Explaining compound interest

'Compound interest' is a phrase that is regularly used in the world of savings and investments and although its meaning may not be immediately obvious, it’s actually quite easy to understand and can have a significant effect on your finances. This relatively simple concept is relevant to both your savings and debts, and as such it is something anyone planning their financial future should look into.

What is compound interest?

Compound interest refers to the principle that when you save money, as well as earning interest on the savings, you also earn interest on the interest itself. Therefore, every year that the money is in your account you are earning interest on each previous year’s interest. This means that not only are your savings growing over time, but that the rate at which they grow gets faster as well.

We can see this in action by taking some basic figures – for example, if you deposited £1000 at a rate of 10%, at the end of year one you would have £1100, equalling £100 of interest earned. The following year you would earn £110 in interest – 10% of the original capital and 10% of the year one interest. The next year would be £121 and so on.

The rate at which compound interest (or ‘compounding’ as it is sometimes known) accumulates also depends on the frequency of interest payments. If the interest period is not annual, but is instead bi-annual or quarterly or monthly, then the total amount of interest paid across the year will be higher. This is because interest is being paid on interest accumulated in those smaller periods.

Why compound interest is powerful

The concept of compound interest is powerful because even if you do not add to your savings, they can continue to grow. Over a long period, this can create a huge difference and explains why, when it comes to savings advice, so many experts will tell you to start saving early.

If an individual was to start saving £100 a month at the age of 30 and continued until they were 60, they would have saved, with 10% annual interest, a sum of £217,132.11. However, if they started saving £100 a month at the age of 20, stopped when they were 30 and left the money in the account until they turned 60, they would have accumulated £367,090.06 The ‘magic’ of compound interest, in this example, means that saving for 10 years can be more profitable than 30 years, if it starts earlier.

Although the example above is quite a simple hypothetical one, which you can replicate yourself by using a compound interest calculator or spreadsheet; real life cases can potentially see a similar effect. In reality there are other factors such as inflation, fluctuations in interest rates and withdrawals/deposits, which will affect how your savings grow.

How compound interest works with credit cards

Although compound interest can provide huge benefits for savers, the concept also applies to interest paid on debt. When you make repayments on a credit card you will be paying back interest on the original debt, but also on the interest that is accrued. In the same way that a small amount of savings can grow over time without additional deposits, a small debt can also grow without any further expenditure.

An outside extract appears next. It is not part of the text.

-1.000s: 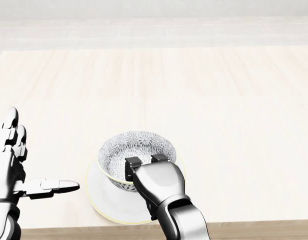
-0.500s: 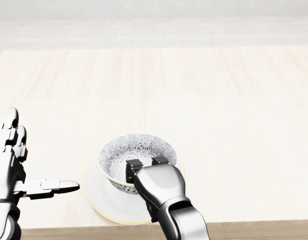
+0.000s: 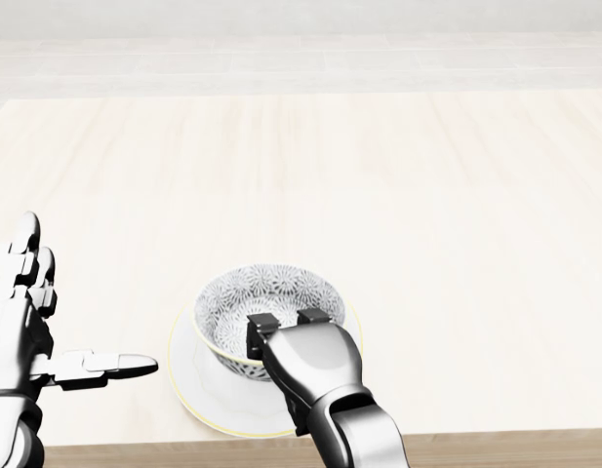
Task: Put the bowl on the plate.
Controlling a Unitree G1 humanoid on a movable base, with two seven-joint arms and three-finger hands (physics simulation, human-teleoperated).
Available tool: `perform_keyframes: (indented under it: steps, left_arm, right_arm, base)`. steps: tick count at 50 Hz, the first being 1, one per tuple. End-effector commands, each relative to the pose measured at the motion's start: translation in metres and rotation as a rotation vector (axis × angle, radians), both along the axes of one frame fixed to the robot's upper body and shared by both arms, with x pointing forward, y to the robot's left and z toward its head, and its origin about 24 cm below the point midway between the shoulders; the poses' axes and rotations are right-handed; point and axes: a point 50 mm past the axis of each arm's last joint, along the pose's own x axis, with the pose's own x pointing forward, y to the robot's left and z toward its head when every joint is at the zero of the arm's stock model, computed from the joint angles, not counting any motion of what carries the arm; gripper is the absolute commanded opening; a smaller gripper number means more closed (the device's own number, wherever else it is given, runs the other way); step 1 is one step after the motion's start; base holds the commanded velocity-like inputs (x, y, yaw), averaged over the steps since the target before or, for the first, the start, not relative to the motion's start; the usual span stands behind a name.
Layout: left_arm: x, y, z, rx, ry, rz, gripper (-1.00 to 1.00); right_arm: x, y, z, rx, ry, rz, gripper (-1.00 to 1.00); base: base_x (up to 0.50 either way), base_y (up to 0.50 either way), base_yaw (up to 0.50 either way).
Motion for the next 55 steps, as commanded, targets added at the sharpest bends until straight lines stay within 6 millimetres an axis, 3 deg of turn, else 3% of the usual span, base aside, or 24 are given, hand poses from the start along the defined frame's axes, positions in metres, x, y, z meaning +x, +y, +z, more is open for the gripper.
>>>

The concept of compound interest is not that complex, but it is possible to underestimate just how big its effect can be. This may be a pleasant surprise when your savings grow faster than expected, but could mean that people taking on debt do not realise the total amount they will have to pay back, if making small repayments over many years.

This is why it is important that before taking on debts, you fully understand how the interest repayments work and are clear on different types of interest rate.

Calculating compound interest

The formula for calculating compound interest is P = C (1 + r/n)nt – where ‘C’ is the initial deposit, ‘r’ is the interest rate, ‘n’ is how frequently interest is paid, ‘t’ is how many years the money is invested and ‘P’ is the final value of your savings. If you are not that familiar with equations, you do not need to worry about trying to plug in all the numbers yourself, as several tools exist online that can do it for you.

One tool that was linked to above is from The Calculator Site - which can calculate compound interest paid on regular deposits or on a lump sum. These kinds of tools are useful for giving an indication of what might happen to your savings and may help you decide how much you need to save and how often.